Le troisième Mystère de l'Epiphanie nous montre la consommation des plans de la divine miséricorde sur le monde, en même temps qu'il nous manifeste une troisième fois la gloire de l'Emmanuel. L'Etoile a conduit l'âme à la foi, l'Eau sanctifiée du Jourdain lui a conféré la pureté, le Festin Nuptial l'unit à son Dieu. Nous avons chanté l'Epoux sortant radieux au-devant de l'Epouse ; nous l'avons entendu l'appeler des sommets du Liban ; maintenant qu'il l'a éclairée et purifiée, il veut l'enivrer du vin de son amour.

Un festin est préparé, un festin nuptial ; la Mère de Jésus y assiste ; car, après avoir coopéré au mystère de l'Incarnation du Verbe, il convient qu'elle soit associée à toutes les œuvres de son Fils, à toutes les faveurs qu'il prodigue à ses élus. Mais, au milieu de ce festin, le vin vient à manquer. Jusqu'alors la Gentilité n'avait point connu le doux vin de la Charité ; la Synagogue n'avait produit que des raisins sauvages. Le Christ est la vraie Vigne, comme il le dit lui-même. Lui seul pouvait donner ce vin qui réjouit le cœur de l'homme (Psalm. CIII.), et nous présenter à boire de ce calice enivrant qu'avait chanté David. (Psalm. XXII.).

Marie dit au Sauveur : " Ils n'ont point de vin ". C'est à la Mère de Dieu de lui représenter les besoins des hommes, dont elle est aussi la mère. Cependant, Jésus lui répond avec une apparente sécheresse :
" Femme, qu'importe à moi et à vous ? Mon heure n'est pas encore venue."
C'est que, dans ce grand Mystère, il allait agir, non plus comme Fils de Marie, mais comme Fils de Dieu. Plus tard, à une heure qui doit venir, il apparaîtra aux yeux de cette même Mère, expirant sur la croix, selon cette humanité qu'il avait reçue d'elle. Marie a compris tout d'abord l'intention divine de son Fils, et elle profère ces paroles qu'elle répète sans cesse à tous ses enfants :
" Faites ce qu'il vous dira."


Les noces de Cana. Benvenuto Tisi da Garofalo. XVIe.

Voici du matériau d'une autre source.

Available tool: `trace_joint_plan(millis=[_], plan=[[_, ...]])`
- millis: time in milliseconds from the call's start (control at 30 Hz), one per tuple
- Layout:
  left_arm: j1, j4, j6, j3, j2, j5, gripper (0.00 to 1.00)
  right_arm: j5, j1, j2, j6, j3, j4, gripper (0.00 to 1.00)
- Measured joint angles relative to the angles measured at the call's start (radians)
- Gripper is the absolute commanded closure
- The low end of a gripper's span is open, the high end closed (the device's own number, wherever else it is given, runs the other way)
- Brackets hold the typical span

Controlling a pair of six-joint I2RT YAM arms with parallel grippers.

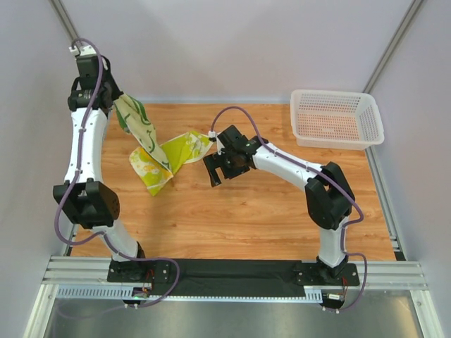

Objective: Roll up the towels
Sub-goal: Move the towel to the center of the board

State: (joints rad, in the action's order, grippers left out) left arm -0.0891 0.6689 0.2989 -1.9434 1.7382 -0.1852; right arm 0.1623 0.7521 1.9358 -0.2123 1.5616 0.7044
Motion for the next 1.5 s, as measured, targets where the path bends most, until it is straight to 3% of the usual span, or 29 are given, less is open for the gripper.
trace_joint_plan(millis=[167, 367, 567, 667, 700, 733, 767, 900, 1067, 1267, 1500], plan=[[-0.031, -0.011, 0.010, -0.036, -0.048, 0.028, 1.00, 0.000, -0.011, -0.003, 0.000, 0.001, 0.001, 0.00], [0.007, -0.114, 0.061, -0.043, -0.202, 0.238, 1.00, 0.001, -0.081, -0.003, -0.026, 0.054, 0.026, 0.00], [0.261, -0.091, -0.016, 0.032, -0.280, 0.418, 0.99, -0.065, -0.273, -0.031, -0.102, 0.162, 0.087, 0.00], [0.426, -0.042, -0.079, 0.205, -0.298, 0.447, 0.71, -0.104, -0.407, -0.079, -0.145, 0.163, 0.151, 0.00], [0.477, -0.025, -0.092, 0.262, -0.295, 0.442, 0.33, -0.120, -0.451, -0.104, -0.154, 0.149, 0.163, 0.00], [0.523, -0.006, -0.109, 0.309, -0.285, 0.442, 0.04, -0.141, -0.495, -0.134, -0.159, 0.126, 0.172, 0.00], [0.575, 0.013, -0.115, 0.364, -0.267, 0.444, 0.00, -0.161, -0.537, -0.168, -0.162, 0.097, 0.184, 0.00], [0.703, 0.068, -0.103, 0.512, -0.183, 0.459, 0.00, -0.226, -0.610, -0.270, -0.159, 0.025, 0.232, 0.00], [0.684, 0.106, -0.094, 0.547, -0.206, 0.372, 0.00, -0.180, -0.592, -0.301, -0.163, -0.035, 0.232, 0.00], [0.454, 0.107, -0.041, 0.558, -0.286, 0.331, 0.06, -0.051, -0.521, -0.251, -0.192, -0.112, 0.208, 0.00], [0.196, 0.137, 0.033, 0.709, -0.292, 0.304, 0.16, 0.014, -0.385, -0.106, -0.211, -0.117, 0.209, 0.06]])
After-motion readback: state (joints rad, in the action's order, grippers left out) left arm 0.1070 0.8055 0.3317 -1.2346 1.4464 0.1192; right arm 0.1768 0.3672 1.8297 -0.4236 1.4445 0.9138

Or, il y avait là six grands vases de pierre, et ils étaient vides. Le monde, en effet, était parvenu à son sixième âge, comme l'enseignent saint Augustin et les autres docteurs après lui. Durant ces six âges, la terre attendait son Sauveur, qui devait l'instruire et la sauver. Jésus commande de remplir d'eau ces vases ; mais l'eau ne convient pas pour le festin de l'Epoux. Les figures, les prophéties de l'ancien monde étaient cette eau ; et nul homme, jusqu'à l'ouverture du septième âge, où le Christ, qui est la Vigne, devait se communiquer, n'avait contracté l'alliance avec le Verbe divin.

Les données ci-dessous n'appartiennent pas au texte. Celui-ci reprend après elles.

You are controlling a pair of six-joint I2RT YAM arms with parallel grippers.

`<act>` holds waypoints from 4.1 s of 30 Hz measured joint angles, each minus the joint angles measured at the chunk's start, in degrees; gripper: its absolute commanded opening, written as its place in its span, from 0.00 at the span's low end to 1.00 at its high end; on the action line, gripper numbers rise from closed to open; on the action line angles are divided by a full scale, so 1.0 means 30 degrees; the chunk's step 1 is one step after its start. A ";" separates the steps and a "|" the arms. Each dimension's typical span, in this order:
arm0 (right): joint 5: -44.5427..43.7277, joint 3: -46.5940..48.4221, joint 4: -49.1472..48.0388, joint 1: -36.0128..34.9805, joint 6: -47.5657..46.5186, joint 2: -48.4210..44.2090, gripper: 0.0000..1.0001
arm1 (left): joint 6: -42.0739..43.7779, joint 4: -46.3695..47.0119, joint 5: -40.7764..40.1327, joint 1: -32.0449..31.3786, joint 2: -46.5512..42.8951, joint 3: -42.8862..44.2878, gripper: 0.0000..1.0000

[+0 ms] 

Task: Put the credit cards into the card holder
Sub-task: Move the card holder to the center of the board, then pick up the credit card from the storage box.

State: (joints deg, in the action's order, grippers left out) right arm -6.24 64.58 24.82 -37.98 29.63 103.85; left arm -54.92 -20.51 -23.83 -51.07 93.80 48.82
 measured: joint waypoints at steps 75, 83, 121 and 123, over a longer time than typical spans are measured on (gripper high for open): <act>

Mais lorsque l'Emmanuel est venu, il n'a qu'une parole à dire : « Puisez maintenant. Le vin de la nouvelle Alliance, ce vin qui avait été réservé pour la fin, remplit seul maintenant les vases. En prenant notre nature humaine, nature faible comme l'eau, il en a ménagé la transformation ; il l'a élevée jusqu'à lui, nous rendant participants de la nature divine (II Petr. IV, 1) ; il nous a rendus capables de contracter l'union avec lui, de former ce seul corps dont il est le Chef, cette Eglise dont il est l'Epoux, et qu'il aimait de toute éternité d'un si ardent amour, qu'il est descendu du ciel pour célébrer ces noces avec elle.

" Ô sort admirable que le nôtre ! Dieu a daigné, comme dit l'Apôtre, montrer les richesses de sa gloire sur des vases de miséricorde " (Rom. IX,23). Les urnes de Cana, figures de nos âmes, étaient insensibles, et nullement destinées à tant d'honneur. Jésus ordonne à ses ministres d'y verser l'eau ; et déjà, par cette eau, il les purifie ; mais il pense n'avoir rien fait encore tant qu'il ne les a pas remplies jusqu'au haut de ce vin céleste et nouveau, qui ne devait se boire qu'au royaume de son Père. Ainsi la divine charité, qui réside dans le Sacrement d'amour, nous est-elle communiquée ; et pour ne pas déroger à sa gloire, l'Emmanuel, qui veut épouser nos âmes, les élève jusqu'à lui. Préparons-les donc pour cette union ; et, selon le conseil de l'Apôtre, rendons-les semblables à cette Vierge pure qui est destinée à un Epoux sans tache. (II Cor. XI.).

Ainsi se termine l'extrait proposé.